8 mins read

“Navigating the Future: A Leader’s Odyssey in Data and Analytics Engineering, Cloud Migration, and AI Innovation”

Pankaj Gupta Fellow BCS, Fellow RSA
Pankaj Gupta Fellow BCS, Fellow RSA

Vighnesh: Can you describe your role as a Manager of Data and Analytics Engineering in your organization and the key responsibilities it entailed?

Pankaj: As the Manager of Data and Analytics Engineering, my main task is to lead and oversee the team that handles data and analytics. I make sure we handle, process, and understand data well to find useful insights for our business and help in decision-making.

For us, data is crucial, especially since we’re a financial institution.

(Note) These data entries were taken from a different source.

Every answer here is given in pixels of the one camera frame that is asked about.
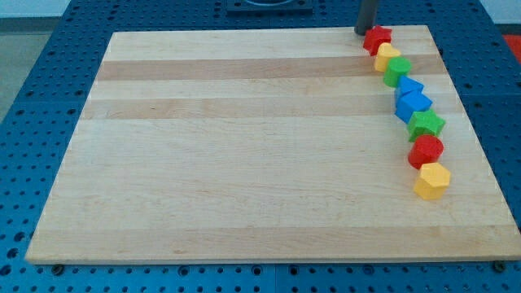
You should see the red star block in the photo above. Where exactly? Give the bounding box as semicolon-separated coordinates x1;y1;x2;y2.
363;25;392;56

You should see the green star block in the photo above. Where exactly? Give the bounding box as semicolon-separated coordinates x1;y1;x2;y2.
407;109;446;142

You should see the wooden board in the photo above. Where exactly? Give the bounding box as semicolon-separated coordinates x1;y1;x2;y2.
25;25;520;265

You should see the yellow heart block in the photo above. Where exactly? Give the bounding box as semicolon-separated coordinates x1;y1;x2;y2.
374;42;401;72

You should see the blue triangle block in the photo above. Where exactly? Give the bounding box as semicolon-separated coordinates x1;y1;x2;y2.
394;76;424;103

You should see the blue cube block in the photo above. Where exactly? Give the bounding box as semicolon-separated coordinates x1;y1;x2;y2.
395;91;432;124

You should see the green cylinder block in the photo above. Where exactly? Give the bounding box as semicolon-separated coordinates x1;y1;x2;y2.
383;56;412;88

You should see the red cylinder block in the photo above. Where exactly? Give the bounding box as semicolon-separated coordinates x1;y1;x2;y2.
408;134;444;169

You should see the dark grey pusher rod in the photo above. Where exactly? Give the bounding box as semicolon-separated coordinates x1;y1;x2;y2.
354;0;379;36

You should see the yellow hexagon block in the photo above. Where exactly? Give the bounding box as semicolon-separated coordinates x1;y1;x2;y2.
413;162;451;200

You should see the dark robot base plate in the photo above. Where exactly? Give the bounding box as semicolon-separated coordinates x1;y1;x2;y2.
224;0;314;15

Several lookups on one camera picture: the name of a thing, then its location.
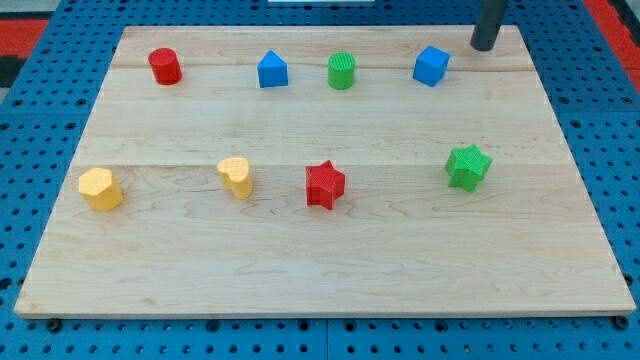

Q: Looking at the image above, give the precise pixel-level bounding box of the light wooden board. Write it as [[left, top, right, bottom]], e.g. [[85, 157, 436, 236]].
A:
[[15, 25, 636, 319]]

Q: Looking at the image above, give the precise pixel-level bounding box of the green star block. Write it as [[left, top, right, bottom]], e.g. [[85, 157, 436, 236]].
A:
[[445, 144, 493, 192]]

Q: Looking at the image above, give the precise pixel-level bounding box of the dark grey cylindrical pointer rod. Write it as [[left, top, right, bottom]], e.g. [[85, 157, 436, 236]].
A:
[[470, 0, 509, 52]]

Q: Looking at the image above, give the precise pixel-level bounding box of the blue triangular prism block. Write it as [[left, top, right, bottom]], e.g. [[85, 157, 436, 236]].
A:
[[257, 50, 289, 88]]

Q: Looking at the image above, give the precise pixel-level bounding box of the blue cube block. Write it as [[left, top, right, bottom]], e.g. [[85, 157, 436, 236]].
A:
[[412, 46, 450, 87]]

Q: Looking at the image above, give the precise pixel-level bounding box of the yellow hexagon block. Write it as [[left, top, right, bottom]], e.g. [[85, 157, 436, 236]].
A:
[[78, 167, 124, 212]]

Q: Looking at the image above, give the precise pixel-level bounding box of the green cylinder block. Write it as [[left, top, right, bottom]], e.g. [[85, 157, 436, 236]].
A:
[[327, 51, 356, 90]]

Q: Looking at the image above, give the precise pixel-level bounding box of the yellow heart block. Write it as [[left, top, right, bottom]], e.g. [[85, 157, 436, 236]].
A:
[[217, 157, 253, 199]]

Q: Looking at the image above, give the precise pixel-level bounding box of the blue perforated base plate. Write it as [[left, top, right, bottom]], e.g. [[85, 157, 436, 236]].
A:
[[1, 1, 639, 359]]

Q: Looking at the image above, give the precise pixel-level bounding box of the red cylinder block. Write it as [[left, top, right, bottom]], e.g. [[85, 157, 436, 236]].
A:
[[148, 48, 183, 85]]

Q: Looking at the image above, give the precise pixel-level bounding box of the red star block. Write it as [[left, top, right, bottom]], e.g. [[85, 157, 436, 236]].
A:
[[305, 160, 346, 210]]

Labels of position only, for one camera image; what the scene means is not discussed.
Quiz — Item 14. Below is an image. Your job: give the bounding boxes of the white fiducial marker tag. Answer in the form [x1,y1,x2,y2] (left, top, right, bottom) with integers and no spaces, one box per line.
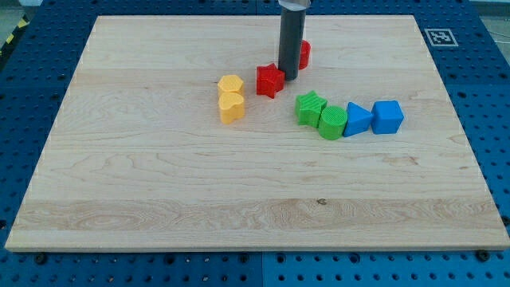
[425,28,458,47]

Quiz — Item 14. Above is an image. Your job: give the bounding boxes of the yellow hexagon block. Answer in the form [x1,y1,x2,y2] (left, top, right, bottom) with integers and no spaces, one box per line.
[218,74,244,96]

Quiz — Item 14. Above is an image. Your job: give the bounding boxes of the red star block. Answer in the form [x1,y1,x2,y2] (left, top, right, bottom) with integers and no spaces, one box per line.
[256,63,285,99]

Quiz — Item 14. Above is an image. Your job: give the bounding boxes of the blue triangle block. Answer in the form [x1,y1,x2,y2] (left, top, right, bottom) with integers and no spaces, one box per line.
[343,102,373,137]

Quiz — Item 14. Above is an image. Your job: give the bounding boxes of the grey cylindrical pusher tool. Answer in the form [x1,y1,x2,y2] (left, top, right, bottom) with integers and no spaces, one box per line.
[278,6,306,81]

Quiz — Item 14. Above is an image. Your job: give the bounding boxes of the green cylinder block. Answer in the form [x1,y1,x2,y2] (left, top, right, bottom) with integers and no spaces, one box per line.
[318,106,348,140]

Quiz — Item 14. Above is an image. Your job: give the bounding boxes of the red round block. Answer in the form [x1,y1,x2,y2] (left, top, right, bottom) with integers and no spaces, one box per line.
[299,40,311,70]

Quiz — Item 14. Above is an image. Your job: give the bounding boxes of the wooden board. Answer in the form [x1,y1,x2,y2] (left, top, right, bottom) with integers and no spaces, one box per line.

You can imagine how vital it is for our operations. In today’s fast-paced world, where things happen in real-time, the quicker we get and process data, the sooner we can analyze it and extract valuable information.

Vighnesh: You’ve worked extensively with technologies like AWS cloud, data engineering, microservice, open source. Can you share a challenging project where you leveraged these technologies?

Pankaj: These are just a few examples and technologies keep changing. I have been in the industry for over 16 years, starting initially with mainframes back in 2006 while working with Barclays Bank. I consider one of the most challenging projects to be my involvement with a major U.S. bank in 2017. I was tasked with creating a data ingestion platform to expedite the bank’s adoption of artificial intelligence. The primary challenge was establishing a universal framework that could be applied globally to cater to the data ingestion requirements from thousands of internal and external applications for the bank. This framework was config driven with auto generation of deployable artifacts.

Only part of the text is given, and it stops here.